Self-tanner tip #6: Once the product is on, follow the instructions on the packaging. 

This may seem like common sense, but Evans says that many of us are guilty of disregarding the manufacturer’s guidelines. “If [the instructions] say not to wash for six hours, don’t!” she says. “All self-tanners are slightly different, so always read the label first.” Also, for some self-tanners, the opposite is true. You may need to wash the formula off after an hour or so, otherwise it’ll overdevelop. Look closely at the back of the bottle and be sure to follow the brand’s directions every time.


Self-tanner tip #7: Finally, lock down your glow with moisturizer and lukewarm showers. 

Once your tan has been successfully applied, strategize on how to make it last. Evans’ says to make sure your first shower after self-tanning is lukewarm and not hot. Too-hot showers can dehydrate the skin and cause skin cells to flake away faster, therefore causing your tan to fade. After showering, always be gentle with your skin — so pat (don’t rub!) your body with a towel — and hydrate the skin daily with your non-oil based moisturizer. 

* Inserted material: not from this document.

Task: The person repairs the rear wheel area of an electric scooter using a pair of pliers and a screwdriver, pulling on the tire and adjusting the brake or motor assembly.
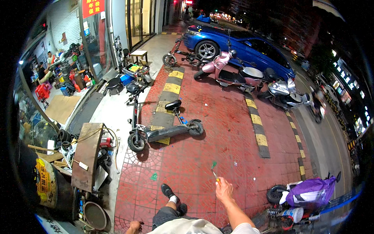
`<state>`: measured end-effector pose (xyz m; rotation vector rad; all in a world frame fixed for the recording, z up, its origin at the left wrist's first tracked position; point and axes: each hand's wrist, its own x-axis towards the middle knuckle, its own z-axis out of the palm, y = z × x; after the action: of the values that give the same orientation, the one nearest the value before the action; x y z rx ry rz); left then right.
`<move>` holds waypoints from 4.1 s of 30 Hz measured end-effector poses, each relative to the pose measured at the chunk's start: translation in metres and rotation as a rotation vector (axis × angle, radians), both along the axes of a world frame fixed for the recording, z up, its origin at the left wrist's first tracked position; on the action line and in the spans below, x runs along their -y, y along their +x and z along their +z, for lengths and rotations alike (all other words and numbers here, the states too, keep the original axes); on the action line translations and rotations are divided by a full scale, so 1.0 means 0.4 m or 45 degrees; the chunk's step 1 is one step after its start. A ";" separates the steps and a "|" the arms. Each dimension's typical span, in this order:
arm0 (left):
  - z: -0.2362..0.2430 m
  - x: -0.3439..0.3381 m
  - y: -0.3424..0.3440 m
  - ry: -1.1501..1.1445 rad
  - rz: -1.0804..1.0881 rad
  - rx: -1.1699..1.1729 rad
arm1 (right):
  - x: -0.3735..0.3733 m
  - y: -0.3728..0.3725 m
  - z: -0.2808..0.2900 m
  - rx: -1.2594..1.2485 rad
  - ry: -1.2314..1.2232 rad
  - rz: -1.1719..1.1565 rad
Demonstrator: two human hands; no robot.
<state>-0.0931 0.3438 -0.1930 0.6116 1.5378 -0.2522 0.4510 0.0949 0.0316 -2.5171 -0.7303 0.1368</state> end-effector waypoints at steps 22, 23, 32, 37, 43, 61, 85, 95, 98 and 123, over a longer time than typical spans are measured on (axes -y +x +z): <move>0.032 0.004 0.012 0.163 -0.519 0.000 | -0.122 0.037 0.133 0.158 0.248 0.266; 0.023 0.005 0.014 0.097 -0.230 -0.046 | -0.132 0.038 0.157 0.157 0.263 0.283; 0.061 0.010 0.028 0.081 -0.122 -0.117 | -0.158 0.029 0.262 0.219 0.359 0.368; 0.057 0.012 0.035 0.066 -0.125 -0.105 | -0.163 0.037 0.249 0.229 0.343 0.385; -0.002 0.028 -0.005 0.067 -0.157 -0.068 | -0.164 0.120 0.048 -1.287 0.568 -0.199; -0.079 0.172 -0.045 0.074 -0.198 -0.415 | -0.016 0.108 -0.527 -0.683 -0.769 0.405; 0.093 -0.385 0.665 0.299 -0.133 -0.166 | -0.421 0.456 -0.190 -0.683 -0.223 0.396; 0.007 -0.472 1.048 0.394 0.199 -0.191 | -0.106 0.943 -0.414 -1.452 0.039 -0.477; -0.068 -0.438 1.282 0.325 0.453 -0.079 | -0.101 1.201 -0.495 -1.388 0.058 -0.426; -0.183 -0.520 2.501 0.010 -0.278 0.248 | -0.765 1.679 -0.771 -1.587 -0.472 -0.397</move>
<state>0.9074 0.5518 -0.2661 0.7880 1.2858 -0.3420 1.1227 0.4010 -0.2767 -2.1795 0.2211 1.6301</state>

If you exercise and/or swim regularly, invest in a gradual self-tanner, like the St. Tropez® Gradual Tan Classic Body Lotion ($25), which you can use after you workout or swim to boost your bronze, as sweating or chlorine can remove it. And lastly, continue to lightly exfoliate every few days with a gentle body polisher. This will ensure your tan is always fading evenly for the most convincing faux glow.